*Required action*
Show each line of the data below in which "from" occurs.

___ Given data ___

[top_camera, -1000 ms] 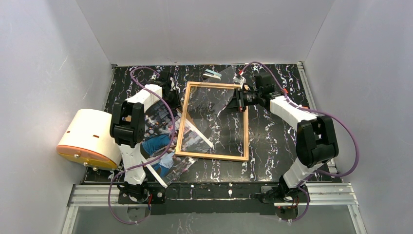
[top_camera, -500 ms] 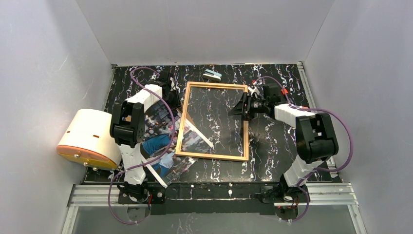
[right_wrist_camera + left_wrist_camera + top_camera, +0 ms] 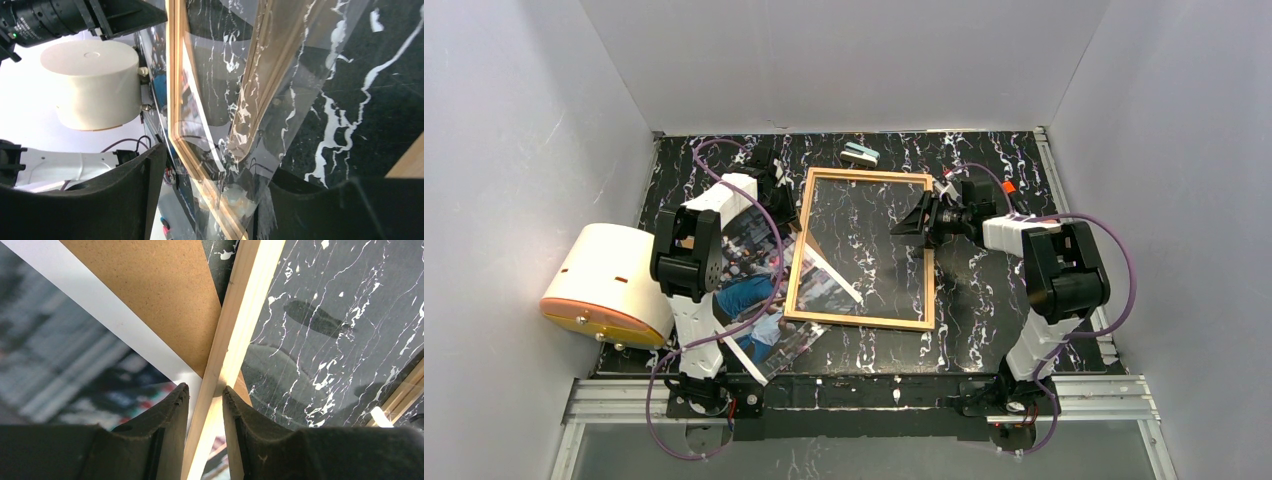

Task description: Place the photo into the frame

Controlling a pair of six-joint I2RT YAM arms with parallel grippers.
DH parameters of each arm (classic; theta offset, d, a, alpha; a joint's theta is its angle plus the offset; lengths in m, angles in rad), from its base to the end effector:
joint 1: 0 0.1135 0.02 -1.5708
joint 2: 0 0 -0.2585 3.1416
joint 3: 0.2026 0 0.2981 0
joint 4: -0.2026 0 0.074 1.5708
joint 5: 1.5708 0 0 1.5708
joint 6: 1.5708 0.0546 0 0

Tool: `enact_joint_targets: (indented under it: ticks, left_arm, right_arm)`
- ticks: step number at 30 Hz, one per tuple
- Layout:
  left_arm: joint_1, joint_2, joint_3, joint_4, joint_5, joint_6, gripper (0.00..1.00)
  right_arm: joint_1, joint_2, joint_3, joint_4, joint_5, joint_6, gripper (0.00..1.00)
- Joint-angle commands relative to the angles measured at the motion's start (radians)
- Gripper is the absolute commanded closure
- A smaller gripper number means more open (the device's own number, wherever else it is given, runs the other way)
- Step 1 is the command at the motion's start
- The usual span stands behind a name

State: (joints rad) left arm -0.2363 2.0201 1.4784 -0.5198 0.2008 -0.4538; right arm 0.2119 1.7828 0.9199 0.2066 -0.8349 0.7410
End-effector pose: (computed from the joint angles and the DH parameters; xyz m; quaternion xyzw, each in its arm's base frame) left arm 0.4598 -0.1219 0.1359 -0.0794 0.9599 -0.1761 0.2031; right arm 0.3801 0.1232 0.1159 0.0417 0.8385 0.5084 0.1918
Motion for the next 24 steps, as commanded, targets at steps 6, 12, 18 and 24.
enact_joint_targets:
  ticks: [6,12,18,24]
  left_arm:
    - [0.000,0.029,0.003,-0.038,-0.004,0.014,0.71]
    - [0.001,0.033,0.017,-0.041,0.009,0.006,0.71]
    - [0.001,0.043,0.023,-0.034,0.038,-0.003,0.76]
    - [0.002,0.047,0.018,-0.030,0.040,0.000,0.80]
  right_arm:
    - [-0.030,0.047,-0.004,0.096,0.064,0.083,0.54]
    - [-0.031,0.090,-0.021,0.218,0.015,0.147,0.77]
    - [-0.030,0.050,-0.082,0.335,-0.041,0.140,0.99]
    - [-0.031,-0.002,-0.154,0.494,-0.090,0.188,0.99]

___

*Your solution*
DH parameters of each arm (classic; theta offset, d, a, alpha; a joint's theta is its angle plus the offset; lengths in m, angles in rad), from its base to the end effector:
End-effector pose: (computed from the joint angles and the DH parameters; xyz m; quaternion xyzw, each in its arm's base frame) left arm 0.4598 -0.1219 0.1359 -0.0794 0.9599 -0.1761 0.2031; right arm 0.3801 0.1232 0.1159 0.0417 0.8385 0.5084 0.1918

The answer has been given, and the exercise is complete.